▸ **EXERCISE DESCRIPTION**:
Leaving out the images, return the data below exactly as it is written.

▸ **SUPPLIED MATERIAL**:
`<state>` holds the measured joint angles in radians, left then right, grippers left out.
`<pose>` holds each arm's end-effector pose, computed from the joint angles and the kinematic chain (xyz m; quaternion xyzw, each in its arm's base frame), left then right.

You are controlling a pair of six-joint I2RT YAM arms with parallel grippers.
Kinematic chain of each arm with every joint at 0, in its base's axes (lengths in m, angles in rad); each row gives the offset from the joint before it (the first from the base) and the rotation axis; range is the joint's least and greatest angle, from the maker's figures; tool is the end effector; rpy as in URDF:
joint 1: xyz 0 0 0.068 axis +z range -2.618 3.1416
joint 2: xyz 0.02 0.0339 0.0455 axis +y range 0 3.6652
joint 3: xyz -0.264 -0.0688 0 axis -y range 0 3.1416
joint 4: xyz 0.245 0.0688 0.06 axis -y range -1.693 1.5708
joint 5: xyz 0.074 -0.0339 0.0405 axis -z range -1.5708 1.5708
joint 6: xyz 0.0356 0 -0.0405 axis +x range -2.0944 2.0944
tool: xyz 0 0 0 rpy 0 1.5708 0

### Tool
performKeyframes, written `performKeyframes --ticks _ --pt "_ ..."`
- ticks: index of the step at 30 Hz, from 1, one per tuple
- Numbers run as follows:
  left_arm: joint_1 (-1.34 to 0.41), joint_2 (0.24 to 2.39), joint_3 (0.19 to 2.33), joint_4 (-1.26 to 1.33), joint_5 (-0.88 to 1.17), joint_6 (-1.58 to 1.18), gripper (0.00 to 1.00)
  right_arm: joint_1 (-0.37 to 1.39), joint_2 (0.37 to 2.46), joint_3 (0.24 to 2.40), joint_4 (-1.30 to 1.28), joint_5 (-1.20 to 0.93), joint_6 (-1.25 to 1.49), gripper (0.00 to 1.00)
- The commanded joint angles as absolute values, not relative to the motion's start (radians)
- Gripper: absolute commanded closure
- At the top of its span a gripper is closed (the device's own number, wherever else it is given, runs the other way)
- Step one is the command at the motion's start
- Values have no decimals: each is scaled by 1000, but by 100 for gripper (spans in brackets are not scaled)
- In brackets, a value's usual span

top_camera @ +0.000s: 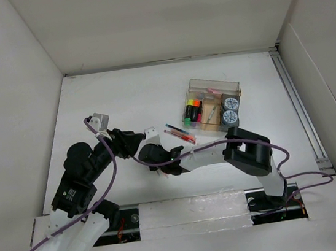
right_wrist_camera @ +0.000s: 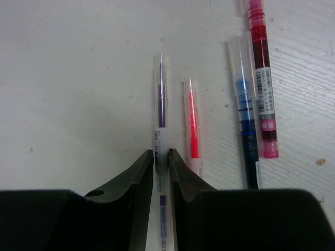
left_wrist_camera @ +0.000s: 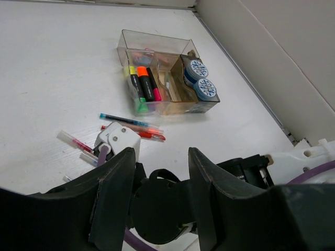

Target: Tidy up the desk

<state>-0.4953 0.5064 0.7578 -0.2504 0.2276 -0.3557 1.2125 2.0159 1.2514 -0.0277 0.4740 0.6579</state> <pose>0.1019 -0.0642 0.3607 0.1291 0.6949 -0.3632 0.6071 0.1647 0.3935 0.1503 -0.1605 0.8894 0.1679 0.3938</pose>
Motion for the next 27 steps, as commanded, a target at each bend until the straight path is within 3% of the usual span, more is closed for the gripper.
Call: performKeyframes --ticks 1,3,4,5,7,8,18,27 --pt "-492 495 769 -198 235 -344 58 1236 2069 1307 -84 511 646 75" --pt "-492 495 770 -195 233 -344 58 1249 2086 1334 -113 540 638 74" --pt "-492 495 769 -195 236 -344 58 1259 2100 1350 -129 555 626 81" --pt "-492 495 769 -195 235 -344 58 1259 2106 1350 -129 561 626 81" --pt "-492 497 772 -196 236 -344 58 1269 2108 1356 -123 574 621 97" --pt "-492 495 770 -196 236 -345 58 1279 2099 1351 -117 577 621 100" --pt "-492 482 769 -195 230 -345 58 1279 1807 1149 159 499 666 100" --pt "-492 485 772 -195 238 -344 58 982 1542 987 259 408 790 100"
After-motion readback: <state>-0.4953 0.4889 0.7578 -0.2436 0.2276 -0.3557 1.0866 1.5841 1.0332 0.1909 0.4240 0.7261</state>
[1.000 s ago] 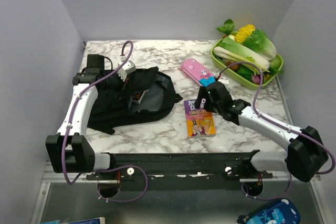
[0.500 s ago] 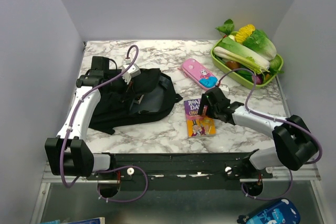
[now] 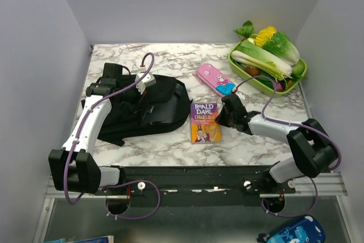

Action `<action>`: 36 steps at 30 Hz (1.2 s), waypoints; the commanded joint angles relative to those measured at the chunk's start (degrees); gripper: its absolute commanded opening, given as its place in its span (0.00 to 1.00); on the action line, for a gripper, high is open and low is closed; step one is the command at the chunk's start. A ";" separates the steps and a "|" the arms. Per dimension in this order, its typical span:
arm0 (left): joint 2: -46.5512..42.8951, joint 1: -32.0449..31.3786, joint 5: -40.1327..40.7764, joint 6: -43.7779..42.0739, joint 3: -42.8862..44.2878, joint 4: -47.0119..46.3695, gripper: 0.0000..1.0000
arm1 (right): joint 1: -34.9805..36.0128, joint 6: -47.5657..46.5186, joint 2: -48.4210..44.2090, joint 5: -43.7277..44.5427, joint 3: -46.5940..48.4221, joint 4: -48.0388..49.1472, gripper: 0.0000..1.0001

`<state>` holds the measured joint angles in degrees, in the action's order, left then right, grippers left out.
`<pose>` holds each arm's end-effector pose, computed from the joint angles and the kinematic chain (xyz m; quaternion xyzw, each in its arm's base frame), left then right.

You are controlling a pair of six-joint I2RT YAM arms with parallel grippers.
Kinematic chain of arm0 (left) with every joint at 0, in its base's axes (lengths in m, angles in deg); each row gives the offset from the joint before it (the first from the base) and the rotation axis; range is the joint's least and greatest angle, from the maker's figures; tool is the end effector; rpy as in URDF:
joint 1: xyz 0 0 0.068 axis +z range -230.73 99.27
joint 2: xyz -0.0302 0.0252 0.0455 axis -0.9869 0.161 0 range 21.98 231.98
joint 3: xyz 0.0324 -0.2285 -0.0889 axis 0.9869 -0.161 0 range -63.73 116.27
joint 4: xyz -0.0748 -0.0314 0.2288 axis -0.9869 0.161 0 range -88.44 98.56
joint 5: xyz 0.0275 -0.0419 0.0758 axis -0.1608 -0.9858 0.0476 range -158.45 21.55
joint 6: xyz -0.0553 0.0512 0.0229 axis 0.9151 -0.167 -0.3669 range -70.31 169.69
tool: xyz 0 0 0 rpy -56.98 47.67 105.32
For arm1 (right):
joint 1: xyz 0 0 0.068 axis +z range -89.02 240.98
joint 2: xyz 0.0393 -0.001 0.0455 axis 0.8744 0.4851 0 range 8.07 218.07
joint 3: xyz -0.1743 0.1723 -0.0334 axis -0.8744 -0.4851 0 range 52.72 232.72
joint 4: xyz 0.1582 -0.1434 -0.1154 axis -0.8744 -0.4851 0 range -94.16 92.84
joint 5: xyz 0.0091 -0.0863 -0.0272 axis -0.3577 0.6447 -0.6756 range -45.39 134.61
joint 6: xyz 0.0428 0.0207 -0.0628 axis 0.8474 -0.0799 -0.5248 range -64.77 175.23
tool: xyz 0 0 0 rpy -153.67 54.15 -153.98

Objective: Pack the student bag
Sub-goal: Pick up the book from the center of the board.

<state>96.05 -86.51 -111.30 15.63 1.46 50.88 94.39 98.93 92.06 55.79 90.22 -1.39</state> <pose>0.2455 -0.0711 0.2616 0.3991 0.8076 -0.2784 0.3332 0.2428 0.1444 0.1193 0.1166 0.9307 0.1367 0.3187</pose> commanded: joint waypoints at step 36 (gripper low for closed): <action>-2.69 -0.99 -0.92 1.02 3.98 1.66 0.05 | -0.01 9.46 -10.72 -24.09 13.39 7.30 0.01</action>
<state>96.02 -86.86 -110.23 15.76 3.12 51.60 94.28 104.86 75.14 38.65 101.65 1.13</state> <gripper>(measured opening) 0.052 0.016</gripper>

▸ **RESPONSE BELOW**:
`<state>` holds the measured joint angles in radians, left then right, grippers left out.
`<pose>` holds each arm's end-effector pose, computed from the joint angles and the kinematic chain (xyz m; quaternion xyzw, each in its arm's base frame), left then right.

You are controlling a pair of six-joint I2RT YAM arms with parallel grippers.
Kinematic chain of each arm with every joint at 0, in its base's axes (lengths in m, angles in rad); each row gives the offset from the joint before it (the first from the base) and the rotation axis; range is the joint's least and greatest angle, from the maker's figures; tool is the end effector; rpy as in URDF:
joint 1: xyz 0 0 0.068 axis +z range -2.618 3.1416
joint 2: xyz 0.02 0.0339 0.0455 axis +y range 0 3.6652
joint 3: xyz -0.264 -0.0688 0 axis -y range 0 3.1416
joint 4: xyz 0.245 0.0688 0.06 axis -y range -1.693 1.5708
joint 5: xyz 0.074 -0.0339 0.0405 axis -z range -1.5708 1.5708
joint 6: xyz 0.0356 0 -0.0405 axis +x range -2.0944 2.0944
tool: xyz 0 0 0 rpy 0 1.5708 0

### Tool
performKeyframes, written `performKeyframes --ticks _ --pt "_ ..."`
- ticks: index of the step at 30 Hz, from 1, one per tuple
- Numbers run as follows:
  left_arm: joint_1 (-1.34 to 0.41), joint_2 (0.24 to 2.39), joint_3 (0.19 to 2.33), joint_4 (-1.26 to 1.33), joint_5 (-0.88 to 1.17), joint_6 (-1.58 to 1.18), gripper (0.00 to 1.00)
  right_arm: joint_1 (-0.37 to 1.39), joint_2 (0.37 to 2.46), joint_3 (0.24 to 2.40), joint_4 (-1.30 to 1.28), joint_5 (-1.20 to 0.93), joint_6 (-1.25 to 1.49), gripper (0.00 to 1.00)
- The commanded joint angles as absolute values, not relative to the motion's start (radians)
- Gripper: absolute commanded closure
- At the top of its span a gripper is closed (the device's own number, wherever else it is given, runs the other way)
- Step one is the command at the motion's start
- Values have no decimals: each is scaled by 1000, but by 100 for gripper (spans in brackets are not scaled)
- In brackets, a value's usual span

top_camera @ +0.000s: 
right_wrist_camera @ +0.000s: 
left_wrist_camera @ +0.000s: 

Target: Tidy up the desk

<state>-0.4953 0.5064 0.7578 -0.2504 0.2276 -0.3557 1.2125 2.0159 1.2514 -0.0277 0.4740 0.6579</state> <pose>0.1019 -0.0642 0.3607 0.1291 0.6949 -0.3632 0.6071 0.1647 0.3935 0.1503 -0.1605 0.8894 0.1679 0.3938</pose>
Motion for the next 27 steps, as commanded, a target at each bend until the straight path is within 3% of the usual span, more is closed for the gripper.
Call: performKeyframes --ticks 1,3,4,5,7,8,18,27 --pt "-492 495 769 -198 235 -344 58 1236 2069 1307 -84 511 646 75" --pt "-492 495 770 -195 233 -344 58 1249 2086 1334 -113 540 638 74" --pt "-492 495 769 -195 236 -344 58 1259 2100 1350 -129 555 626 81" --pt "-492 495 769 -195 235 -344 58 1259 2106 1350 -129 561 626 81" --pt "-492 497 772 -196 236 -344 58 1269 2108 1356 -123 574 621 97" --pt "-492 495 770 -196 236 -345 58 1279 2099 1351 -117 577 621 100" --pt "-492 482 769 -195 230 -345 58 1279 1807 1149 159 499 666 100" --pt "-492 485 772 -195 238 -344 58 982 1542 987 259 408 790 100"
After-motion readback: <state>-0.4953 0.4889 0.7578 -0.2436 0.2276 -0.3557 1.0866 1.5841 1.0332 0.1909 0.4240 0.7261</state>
[1.000 s ago] 
[0.500 s ago] 
[now] 

Action `<action>`: 36 steps at 30 Hz (1.2 s), waypoints; the commanded joint angles relative to those measured at the chunk's start (degrees); gripper: its absolute commanded opening, given as its place in its span (0.00 to 1.00); on the action line, for a gripper, high is open and low is closed; step one is the command at the chunk's start. A ";" separates the steps and a "|" the arms. Per dimension in this order, its typical span:
arm0 (left): joint 2: -46.5512..42.8951, joint 1: -32.0449..31.3786, joint 5: -40.1327..40.7764, joint 6: -43.7779..42.0739, joint 3: -42.8862..44.2878, joint 4: -47.0119..46.3695, gripper: 0.0000..1.0000
arm1 (right): joint 1: -34.9805..36.0128, joint 6: -47.5657..46.5186, joint 2: -48.4210..44.2090, joint 5: -43.7277..44.5427, joint 3: -46.5940..48.4221, joint 4: -48.0388..49.1472, gripper: 0.0000..1.0001

`<state>` holds the measured joint angles in degrees, in the action's order, left then right, grippers left out.
`<pose>` holds each arm's end-effector pose, computed from the joint angles and the kinematic chain (xyz m; quaternion xyzw, each in its arm's base frame), left then right.

You are controlling a pair of six-joint I2RT YAM arms with parallel grippers.
Kinematic chain of arm0 (left) with every joint at 0, in its base's axes (lengths in m, angles in deg); each row gives the offset from the joint before it (the first from the base) and the rotation axis; range is the joint's least and greatest angle, from the maker's figures; tool is the end effector; rpy as in URDF:
joint 1: xyz 0 0 0.068 axis +z range -230.73 99.27
joint 2: xyz -0.0302 0.0252 0.0455 axis -0.9869 0.161 0 range 21.98 231.98
joint 3: xyz 0.0324 -0.2285 -0.0889 axis 0.9869 -0.161 0 range -63.73 116.27
joint 4: xyz -0.0748 -0.0314 0.2288 axis -0.9869 0.161 0 range -88.44 98.56
joint 5: xyz 0.0275 -0.0419 0.0758 axis -0.1608 -0.9858 0.0476 range -158.45 21.55
joint 6: xyz -0.0553 0.0512 0.0229 axis 0.9151 -0.167 -0.3669 range -70.31 169.69
tool: xyz 0 0 0 rpy -56.98 47.67 105.32
For arm1 (right):
joint 1: xyz 0 0 0.068 axis +z range -89.02 240.98
joint 2: xyz 0.0393 -0.001 0.0455 axis 0.8744 0.4851 0 range 8.07 218.07
joint 3: xyz -0.1743 0.1723 -0.0334 axis -0.8744 -0.4851 0 range 52.72 232.72
joint 4: xyz 0.1582 -0.1434 -0.1154 axis -0.8744 -0.4851 0 range -94.16 92.84
joint 5: xyz 0.0091 -0.0863 -0.0272 axis -0.3577 0.6447 -0.6756 range -45.39 134.61
joint 6: xyz 0.0428 0.0207 -0.0628 axis 0.8474 -0.0799 -0.5248 range -64.77 175.23
tool: xyz 0 0 0 rpy -153.67 54.15 -153.98

Objective: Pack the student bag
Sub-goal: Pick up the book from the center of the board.

<state>96.05 -86.51 -111.30 15.63 1.46 50.88 94.39 98.93 92.06 55.79 90.22 -1.39</state> <pose>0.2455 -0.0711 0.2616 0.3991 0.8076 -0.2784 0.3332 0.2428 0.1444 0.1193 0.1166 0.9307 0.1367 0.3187</pose> commanded: joint waypoints at step 36 (gripper low for closed): <action>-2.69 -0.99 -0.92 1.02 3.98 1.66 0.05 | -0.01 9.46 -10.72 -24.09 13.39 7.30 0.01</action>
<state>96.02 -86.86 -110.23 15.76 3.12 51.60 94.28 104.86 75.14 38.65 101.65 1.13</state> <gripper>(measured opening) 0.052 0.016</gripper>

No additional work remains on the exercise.